Understanding the effect of climate change on crop yields is critical for achieving food security goals, as well as for policymakers developing food production programs, agricultural development initiatives, and climate-related adaptation measures83. However, previous studies have shown that attempting to generalise model findings and yield predictions across regions can be problematic12,18,76. In this study, we also demonstrate the difficulty in generalising yield and climate patterns across a hugely diverse country at the northern limit of arable farming. Country-level statistical models that account for county-level climatic differences had low explanatory power, and revealed some general results that were not always supported by finer-scale (LASSO) models. Furthermore, even county-level models demonstrate evidence of masking finer grained responses of yield to climate. For example, the LASSO models were sensitive to the removal of the extreme year (2018) and used crude monthly estimates of weather variables from weather stations that varied in distances from actual farms. Furthermore, we used total yield data for each county, but these data are reported from farms with a mix of soil types, management factors and a wide range of climate conditions.

While it appears that each county should use a separate range of weather predictors to make assessments of future adaptation to climate change, we suggest that yield and weather data are required at finer levels of spatial and temporal detail to make meaningful progress in this endeavour. Although this is no guarantee for modelling success, we can tentatively suggest that some counties could design climate adaptation strategies based on climate risks occurring at the most critical crop growth stages, such as using certain crop varieties, adjusting sowing dates and/or adapting irrigation regimes. However, it has not been possible to make recommendations for specific adaptation measures. More detailed studies at county or regional levels may be able to address some of the shortcomings of our study, such as accounting for variable crop calendars (rather than the static crop calendar used here) and local adaptation efforts, or the use of more appropriate local climate indices such as frost/chill days, growing degree days, heat days and the length of the growing season78,84. Some of the data we used are also likely to have affected model performance. Arable land parcels taken from the CORINE land cover map were not crop specific, and precipitation sums and average temperatures are rather simple metrics that do not always reflect other important growth conditions such as rainfall intensity, prolonged dry periods and temperature variability.
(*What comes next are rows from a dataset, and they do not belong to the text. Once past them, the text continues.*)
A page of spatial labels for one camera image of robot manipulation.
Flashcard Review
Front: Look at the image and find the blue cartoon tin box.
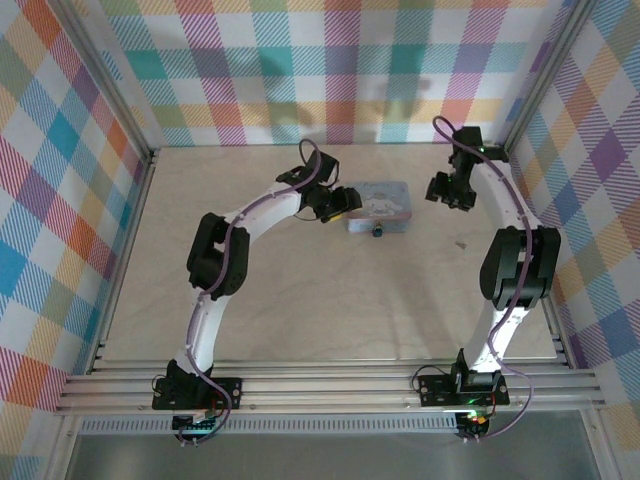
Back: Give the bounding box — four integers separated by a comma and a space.
346, 180, 414, 236

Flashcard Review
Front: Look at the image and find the small controller circuit board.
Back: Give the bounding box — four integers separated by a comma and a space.
457, 410, 494, 437
172, 412, 221, 435

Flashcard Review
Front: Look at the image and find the grey metal panel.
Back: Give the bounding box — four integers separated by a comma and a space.
64, 433, 601, 480

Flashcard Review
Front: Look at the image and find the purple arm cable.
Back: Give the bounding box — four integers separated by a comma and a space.
432, 115, 535, 444
177, 139, 324, 449

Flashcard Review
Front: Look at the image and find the aluminium frame post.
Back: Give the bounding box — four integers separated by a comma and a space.
494, 0, 602, 156
52, 0, 162, 169

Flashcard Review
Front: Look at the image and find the aluminium frame cross rail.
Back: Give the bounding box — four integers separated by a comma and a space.
53, 360, 607, 417

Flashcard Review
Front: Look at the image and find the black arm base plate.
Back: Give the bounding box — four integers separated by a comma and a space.
417, 373, 511, 409
152, 377, 244, 412

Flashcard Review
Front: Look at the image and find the grey slotted cable duct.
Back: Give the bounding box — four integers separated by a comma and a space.
79, 418, 460, 435

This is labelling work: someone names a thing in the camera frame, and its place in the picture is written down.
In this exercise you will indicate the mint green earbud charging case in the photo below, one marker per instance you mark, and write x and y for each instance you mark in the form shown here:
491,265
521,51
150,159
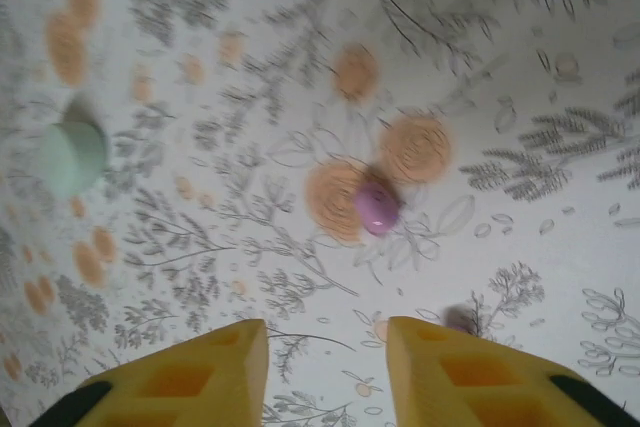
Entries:
70,162

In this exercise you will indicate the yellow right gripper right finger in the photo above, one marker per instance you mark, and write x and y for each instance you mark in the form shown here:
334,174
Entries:
425,387

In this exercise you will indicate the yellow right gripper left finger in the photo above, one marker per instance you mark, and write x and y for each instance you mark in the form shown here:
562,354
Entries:
225,387

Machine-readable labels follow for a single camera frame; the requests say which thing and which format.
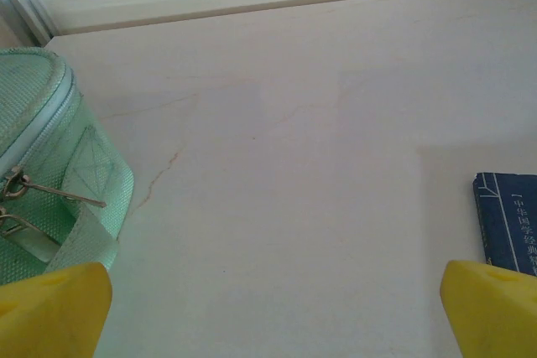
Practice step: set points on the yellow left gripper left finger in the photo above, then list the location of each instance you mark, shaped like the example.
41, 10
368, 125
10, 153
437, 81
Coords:
50, 316

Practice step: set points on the mint green zip case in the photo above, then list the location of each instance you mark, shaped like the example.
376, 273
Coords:
46, 144

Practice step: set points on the blue book yellow label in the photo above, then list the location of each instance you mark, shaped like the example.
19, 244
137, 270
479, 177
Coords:
512, 224

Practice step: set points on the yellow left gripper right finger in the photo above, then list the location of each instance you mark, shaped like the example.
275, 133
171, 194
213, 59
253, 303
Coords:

In general, it seems that the three crops studied here are not under immediate threat from climate change in Norway, and that other factors such as agricultural policy, management practices, and crop variety selection are more significant. Climate change may rather present arable opportunities in some counties to grow crops that require higher temperatures, or to increase barley and potato production areas. At the very least, our results suggest that the diversity of the agricultural settings in Norway may help to reduce the impact of climate change on the agricultural industry, with reductions in some crops potentially compensated by increases in others. However, given the projected increase of temperature and precipitation in Norway until 2100 and the observed crop yield trends in this study, climate change may still be a credible threat to wheat, barley, and potato productivity in some counties of Norway in the future, and close county-level monitoring is required should extreme years such as 2018 occur more frequently in the future.